Assignment: Beginning with the very first line, please reproduce the entries exactly through the line containing "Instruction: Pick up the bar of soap".

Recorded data
=-=-=

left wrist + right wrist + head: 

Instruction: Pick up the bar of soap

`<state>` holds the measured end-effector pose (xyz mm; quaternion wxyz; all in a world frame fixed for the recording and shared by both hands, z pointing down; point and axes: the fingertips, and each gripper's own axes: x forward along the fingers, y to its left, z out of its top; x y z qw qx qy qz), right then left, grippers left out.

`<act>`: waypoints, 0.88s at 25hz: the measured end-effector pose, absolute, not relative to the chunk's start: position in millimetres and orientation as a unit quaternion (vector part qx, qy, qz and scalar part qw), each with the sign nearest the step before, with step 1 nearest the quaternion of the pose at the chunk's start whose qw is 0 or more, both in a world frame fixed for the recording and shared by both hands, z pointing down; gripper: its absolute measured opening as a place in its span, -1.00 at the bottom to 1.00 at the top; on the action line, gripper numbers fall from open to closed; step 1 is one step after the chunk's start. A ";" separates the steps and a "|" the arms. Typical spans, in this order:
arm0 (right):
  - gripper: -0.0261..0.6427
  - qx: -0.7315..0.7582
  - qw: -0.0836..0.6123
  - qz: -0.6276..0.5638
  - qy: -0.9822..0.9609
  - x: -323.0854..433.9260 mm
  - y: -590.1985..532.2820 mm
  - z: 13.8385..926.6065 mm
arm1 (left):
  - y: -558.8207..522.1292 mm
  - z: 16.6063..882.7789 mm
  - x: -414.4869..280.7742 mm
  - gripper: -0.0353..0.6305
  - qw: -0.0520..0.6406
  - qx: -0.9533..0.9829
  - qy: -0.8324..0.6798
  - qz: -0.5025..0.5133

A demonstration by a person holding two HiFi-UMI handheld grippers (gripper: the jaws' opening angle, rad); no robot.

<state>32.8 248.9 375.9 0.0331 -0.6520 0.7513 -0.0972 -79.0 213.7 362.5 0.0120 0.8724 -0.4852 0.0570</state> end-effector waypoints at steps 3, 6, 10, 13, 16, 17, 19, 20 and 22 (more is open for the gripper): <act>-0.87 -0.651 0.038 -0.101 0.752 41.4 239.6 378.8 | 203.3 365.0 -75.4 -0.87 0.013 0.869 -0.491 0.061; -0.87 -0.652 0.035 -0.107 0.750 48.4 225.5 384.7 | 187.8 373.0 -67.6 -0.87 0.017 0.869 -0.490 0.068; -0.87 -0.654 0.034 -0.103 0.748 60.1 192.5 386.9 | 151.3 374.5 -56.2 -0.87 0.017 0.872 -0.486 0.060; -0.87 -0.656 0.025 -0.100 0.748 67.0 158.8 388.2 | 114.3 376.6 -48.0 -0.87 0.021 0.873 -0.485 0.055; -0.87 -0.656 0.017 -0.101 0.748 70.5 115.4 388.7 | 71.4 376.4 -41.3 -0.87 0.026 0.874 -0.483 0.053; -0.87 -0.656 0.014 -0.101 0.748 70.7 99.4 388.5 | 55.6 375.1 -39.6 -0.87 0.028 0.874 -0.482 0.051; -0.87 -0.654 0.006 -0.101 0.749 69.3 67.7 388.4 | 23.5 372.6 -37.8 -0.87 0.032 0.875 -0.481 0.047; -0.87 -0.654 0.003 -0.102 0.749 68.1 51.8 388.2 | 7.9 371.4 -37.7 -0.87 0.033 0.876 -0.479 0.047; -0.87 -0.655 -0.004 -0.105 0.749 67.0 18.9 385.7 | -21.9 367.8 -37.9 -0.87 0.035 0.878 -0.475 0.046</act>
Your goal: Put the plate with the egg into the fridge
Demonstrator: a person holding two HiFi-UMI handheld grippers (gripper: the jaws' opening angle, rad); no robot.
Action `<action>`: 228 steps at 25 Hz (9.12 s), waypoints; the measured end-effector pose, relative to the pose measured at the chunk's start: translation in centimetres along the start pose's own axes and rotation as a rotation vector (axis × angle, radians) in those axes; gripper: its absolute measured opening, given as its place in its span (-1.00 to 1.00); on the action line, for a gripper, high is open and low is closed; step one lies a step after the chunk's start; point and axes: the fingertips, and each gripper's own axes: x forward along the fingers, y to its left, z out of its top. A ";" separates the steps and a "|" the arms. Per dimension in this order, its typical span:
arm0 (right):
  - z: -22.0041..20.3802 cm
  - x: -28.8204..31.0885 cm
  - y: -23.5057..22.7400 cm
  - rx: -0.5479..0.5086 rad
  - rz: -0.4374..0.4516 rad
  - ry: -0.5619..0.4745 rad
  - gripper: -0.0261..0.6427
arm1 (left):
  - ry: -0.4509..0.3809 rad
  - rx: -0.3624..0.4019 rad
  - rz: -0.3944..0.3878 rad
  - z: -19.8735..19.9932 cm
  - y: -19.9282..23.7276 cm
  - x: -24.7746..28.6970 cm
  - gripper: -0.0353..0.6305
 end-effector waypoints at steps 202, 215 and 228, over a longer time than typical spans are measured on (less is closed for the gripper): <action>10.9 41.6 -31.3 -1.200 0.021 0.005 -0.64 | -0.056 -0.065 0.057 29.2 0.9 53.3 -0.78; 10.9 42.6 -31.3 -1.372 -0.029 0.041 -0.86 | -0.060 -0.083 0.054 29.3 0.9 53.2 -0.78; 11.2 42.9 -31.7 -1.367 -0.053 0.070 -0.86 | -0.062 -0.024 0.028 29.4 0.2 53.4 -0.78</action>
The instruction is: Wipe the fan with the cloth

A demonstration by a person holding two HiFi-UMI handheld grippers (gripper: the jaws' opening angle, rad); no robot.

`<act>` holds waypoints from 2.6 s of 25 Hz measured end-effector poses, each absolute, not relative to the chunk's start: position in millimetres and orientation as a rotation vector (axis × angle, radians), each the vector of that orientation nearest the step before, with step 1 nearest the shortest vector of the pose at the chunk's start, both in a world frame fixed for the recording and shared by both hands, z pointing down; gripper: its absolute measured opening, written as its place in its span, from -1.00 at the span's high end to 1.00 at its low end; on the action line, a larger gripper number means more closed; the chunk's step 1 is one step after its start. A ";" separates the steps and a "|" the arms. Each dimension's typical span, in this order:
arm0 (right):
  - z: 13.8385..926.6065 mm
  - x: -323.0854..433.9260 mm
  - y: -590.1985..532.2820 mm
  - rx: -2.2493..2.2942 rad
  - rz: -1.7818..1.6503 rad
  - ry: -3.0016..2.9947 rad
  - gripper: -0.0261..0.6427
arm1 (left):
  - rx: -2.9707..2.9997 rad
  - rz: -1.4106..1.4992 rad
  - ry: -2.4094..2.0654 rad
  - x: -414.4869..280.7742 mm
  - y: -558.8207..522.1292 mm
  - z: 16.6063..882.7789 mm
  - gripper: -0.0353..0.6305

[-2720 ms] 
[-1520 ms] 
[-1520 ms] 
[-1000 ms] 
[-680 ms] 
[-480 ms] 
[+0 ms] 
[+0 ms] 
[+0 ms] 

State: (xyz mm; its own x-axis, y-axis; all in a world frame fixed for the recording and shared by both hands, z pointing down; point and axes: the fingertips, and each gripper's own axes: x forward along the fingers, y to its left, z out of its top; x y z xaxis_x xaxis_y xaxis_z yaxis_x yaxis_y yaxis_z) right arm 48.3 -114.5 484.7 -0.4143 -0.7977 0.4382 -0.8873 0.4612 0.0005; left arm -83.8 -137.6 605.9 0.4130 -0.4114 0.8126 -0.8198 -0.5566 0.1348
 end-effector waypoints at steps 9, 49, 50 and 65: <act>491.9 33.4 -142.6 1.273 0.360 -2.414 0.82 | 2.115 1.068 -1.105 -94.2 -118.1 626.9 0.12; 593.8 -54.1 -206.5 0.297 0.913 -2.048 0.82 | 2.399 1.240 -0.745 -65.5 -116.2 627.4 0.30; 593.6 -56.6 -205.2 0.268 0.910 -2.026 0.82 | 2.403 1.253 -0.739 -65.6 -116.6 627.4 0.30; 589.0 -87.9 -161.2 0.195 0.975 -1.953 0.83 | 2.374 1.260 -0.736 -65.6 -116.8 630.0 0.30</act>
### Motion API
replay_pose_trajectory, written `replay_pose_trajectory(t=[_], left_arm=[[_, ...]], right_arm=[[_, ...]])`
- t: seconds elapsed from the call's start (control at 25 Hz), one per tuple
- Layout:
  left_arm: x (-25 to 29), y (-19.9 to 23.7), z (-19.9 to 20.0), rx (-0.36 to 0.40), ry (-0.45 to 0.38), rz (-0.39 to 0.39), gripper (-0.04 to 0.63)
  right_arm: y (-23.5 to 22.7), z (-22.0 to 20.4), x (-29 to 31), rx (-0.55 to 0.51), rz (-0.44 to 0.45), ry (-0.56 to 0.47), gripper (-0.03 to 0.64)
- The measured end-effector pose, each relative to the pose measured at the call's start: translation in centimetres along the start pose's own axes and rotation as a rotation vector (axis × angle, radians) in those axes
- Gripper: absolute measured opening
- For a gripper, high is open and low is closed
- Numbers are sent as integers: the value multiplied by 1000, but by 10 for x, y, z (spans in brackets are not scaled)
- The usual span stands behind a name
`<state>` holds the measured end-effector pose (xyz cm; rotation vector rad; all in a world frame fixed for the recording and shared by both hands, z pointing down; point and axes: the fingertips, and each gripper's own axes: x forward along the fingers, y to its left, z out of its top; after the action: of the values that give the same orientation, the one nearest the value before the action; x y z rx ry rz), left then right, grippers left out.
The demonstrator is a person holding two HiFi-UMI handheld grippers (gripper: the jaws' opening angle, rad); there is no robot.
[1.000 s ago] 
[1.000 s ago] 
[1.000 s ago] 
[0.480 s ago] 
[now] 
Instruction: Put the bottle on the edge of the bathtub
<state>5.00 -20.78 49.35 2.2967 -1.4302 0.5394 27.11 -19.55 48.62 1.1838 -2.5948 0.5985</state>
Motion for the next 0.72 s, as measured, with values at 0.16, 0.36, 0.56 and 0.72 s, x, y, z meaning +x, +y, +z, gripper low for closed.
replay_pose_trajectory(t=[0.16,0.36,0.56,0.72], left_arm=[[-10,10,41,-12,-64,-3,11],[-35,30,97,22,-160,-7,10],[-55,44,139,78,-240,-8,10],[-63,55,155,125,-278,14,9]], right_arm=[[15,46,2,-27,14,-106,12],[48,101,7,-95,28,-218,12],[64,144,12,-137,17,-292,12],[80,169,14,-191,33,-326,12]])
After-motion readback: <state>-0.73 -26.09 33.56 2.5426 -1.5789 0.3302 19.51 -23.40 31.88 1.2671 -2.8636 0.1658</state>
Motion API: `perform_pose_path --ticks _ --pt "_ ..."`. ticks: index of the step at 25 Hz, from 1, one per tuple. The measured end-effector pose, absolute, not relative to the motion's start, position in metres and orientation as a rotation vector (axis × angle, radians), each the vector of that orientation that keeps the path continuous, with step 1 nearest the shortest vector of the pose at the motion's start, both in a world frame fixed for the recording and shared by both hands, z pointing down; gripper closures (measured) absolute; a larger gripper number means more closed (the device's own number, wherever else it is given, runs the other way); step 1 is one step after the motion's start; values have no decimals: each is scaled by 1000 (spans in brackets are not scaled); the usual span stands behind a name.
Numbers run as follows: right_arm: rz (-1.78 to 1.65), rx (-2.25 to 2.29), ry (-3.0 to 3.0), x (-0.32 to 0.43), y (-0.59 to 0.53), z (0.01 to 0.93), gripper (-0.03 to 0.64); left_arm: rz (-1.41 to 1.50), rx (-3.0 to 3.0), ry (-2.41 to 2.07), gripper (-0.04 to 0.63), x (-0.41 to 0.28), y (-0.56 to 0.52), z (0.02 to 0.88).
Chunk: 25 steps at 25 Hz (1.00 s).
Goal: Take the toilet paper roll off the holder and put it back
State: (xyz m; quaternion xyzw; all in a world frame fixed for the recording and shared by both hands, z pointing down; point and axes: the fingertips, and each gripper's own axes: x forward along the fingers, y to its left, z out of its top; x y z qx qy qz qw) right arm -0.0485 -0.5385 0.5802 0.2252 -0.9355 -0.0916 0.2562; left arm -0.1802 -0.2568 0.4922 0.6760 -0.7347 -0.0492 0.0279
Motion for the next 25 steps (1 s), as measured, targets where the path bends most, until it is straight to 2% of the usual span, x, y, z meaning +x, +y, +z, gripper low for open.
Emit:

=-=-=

Exercise result:
left wrist + right wrist + head: 

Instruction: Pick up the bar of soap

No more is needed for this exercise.